Problem to solve: A copy of the listing below is needed, exact in every line and without images.

Source material:

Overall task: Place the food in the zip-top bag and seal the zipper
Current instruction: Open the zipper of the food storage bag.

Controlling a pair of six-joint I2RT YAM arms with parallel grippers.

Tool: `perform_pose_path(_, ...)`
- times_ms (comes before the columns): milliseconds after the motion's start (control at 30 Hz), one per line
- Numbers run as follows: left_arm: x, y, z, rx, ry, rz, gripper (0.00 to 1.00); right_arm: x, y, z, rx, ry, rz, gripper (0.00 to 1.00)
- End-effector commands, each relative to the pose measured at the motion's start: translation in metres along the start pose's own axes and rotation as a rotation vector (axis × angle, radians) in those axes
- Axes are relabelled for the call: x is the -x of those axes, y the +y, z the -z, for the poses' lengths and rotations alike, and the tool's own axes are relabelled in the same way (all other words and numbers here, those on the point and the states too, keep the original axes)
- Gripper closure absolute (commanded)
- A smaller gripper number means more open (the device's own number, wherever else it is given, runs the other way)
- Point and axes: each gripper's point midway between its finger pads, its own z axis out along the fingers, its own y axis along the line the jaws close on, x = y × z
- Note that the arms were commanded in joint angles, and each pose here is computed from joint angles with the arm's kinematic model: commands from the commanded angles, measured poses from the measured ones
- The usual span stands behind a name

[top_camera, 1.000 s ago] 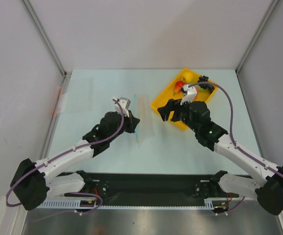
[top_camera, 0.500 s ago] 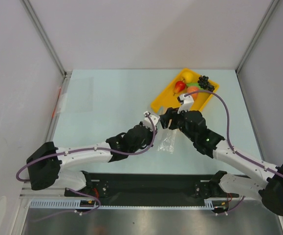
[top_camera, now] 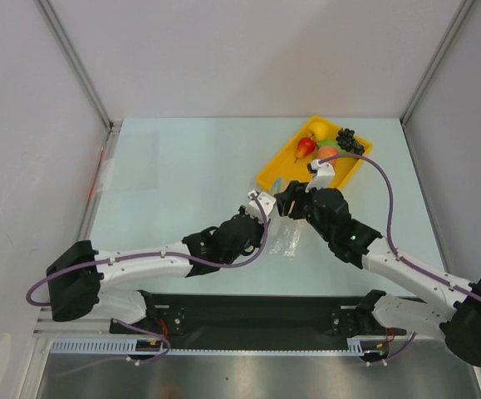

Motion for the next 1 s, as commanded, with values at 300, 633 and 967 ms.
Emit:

Exercise answer:
Overall task: Place the food in the zip-top bag and seal the zipper
Current instruction: Open the zipper of the food storage bag.

Controlling a pair of six-joint I2RT YAM arms with parallel grippers.

Tool: `perform_pose_path(_, ...)`
- times_ms (comes before the columns): milliseconds after the motion's start (control at 30 Hz), one per line
- Numbers run as follows: left_arm: x, y, z, rx, ry, rz, gripper (0.00 to 1.00); right_arm: x, y, z, rx, ry, rz, gripper (0.00 to 1.00)
- End-effector commands, each relative to the pose measured at the motion's start: translation in metres along the start pose's own axes and rotation as a rotation vector (axis × angle, radians) in those axes
- Axes are relabelled for the call: x is the -x of those axes, y the +y, z the -z, for the poses' lengths and rotations alike, and the tool's own axes are relabelled in the same way (all other words and numbers here, those on the point and the states too, keep the original axes)
- Gripper closure absolute (commanded)
- A smaller gripper number means more open (the device's own number, wherever else it is given, runs the other way)
- Point and axes: each gripper's point midway between its finger pads, its own z axis out along the fingers, its own y axis along the line the jaws close on, x = y × z
- Note that the arms were commanded in joint angles, and each pose here is computed from joint angles with the arm's kinematic model: commands from the commanded angles, measured poses from the measured ones
- The usual span stands behind a name

[top_camera, 1.000 s ago] 
[top_camera, 0.500 s ago] 
[top_camera, now] 

Motion for the next 1 s, as commanded, with values at 300, 633 and 967 ms.
Emit:

Nothing else is needed to finish the exercise.